**Directions for this task**: Extract every line of the material that holds the string "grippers".

**Data below**:
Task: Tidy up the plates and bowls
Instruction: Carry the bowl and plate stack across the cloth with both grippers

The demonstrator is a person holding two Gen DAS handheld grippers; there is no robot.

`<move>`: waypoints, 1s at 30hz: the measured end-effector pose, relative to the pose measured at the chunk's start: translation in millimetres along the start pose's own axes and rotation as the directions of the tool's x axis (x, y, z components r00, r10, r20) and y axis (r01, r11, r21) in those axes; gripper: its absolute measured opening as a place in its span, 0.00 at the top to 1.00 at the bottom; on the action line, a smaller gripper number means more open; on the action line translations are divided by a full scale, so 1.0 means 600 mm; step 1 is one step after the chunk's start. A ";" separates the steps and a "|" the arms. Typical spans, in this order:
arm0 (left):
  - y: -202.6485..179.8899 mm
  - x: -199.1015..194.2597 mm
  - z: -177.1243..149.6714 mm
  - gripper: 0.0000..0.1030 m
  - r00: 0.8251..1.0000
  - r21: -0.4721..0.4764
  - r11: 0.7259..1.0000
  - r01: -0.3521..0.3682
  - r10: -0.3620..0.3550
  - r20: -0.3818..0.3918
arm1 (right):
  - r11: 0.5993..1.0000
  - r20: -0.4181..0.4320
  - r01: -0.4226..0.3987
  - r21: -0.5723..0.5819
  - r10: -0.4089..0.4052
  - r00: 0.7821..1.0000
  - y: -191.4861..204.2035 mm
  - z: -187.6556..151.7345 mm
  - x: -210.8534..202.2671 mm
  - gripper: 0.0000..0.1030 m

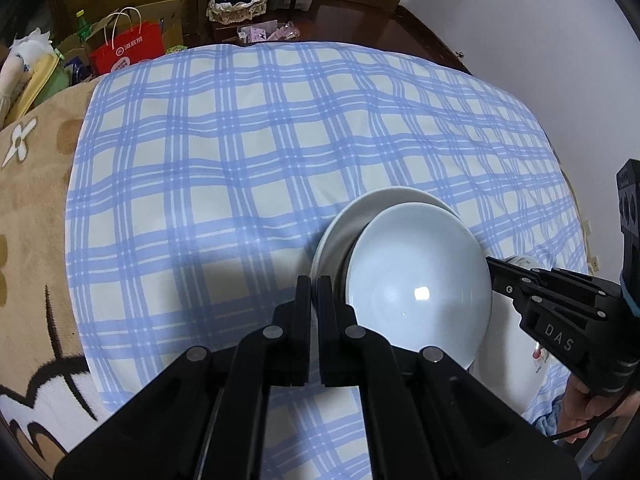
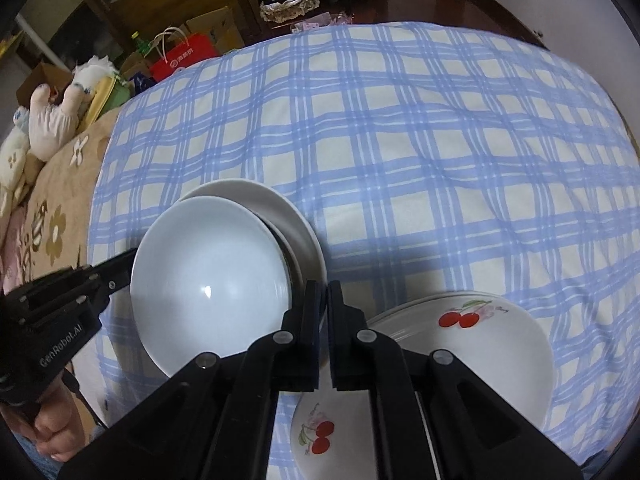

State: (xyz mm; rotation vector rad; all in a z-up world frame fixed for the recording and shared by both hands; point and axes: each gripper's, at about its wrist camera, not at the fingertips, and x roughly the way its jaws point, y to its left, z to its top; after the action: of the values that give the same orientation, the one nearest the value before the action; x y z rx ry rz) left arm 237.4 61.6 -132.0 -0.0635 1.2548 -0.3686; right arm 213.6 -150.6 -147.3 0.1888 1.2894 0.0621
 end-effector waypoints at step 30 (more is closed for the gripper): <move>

**The answer**:
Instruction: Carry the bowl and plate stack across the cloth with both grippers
The demonstrator is a person holding two Gen DAS handheld grippers; there is no robot.

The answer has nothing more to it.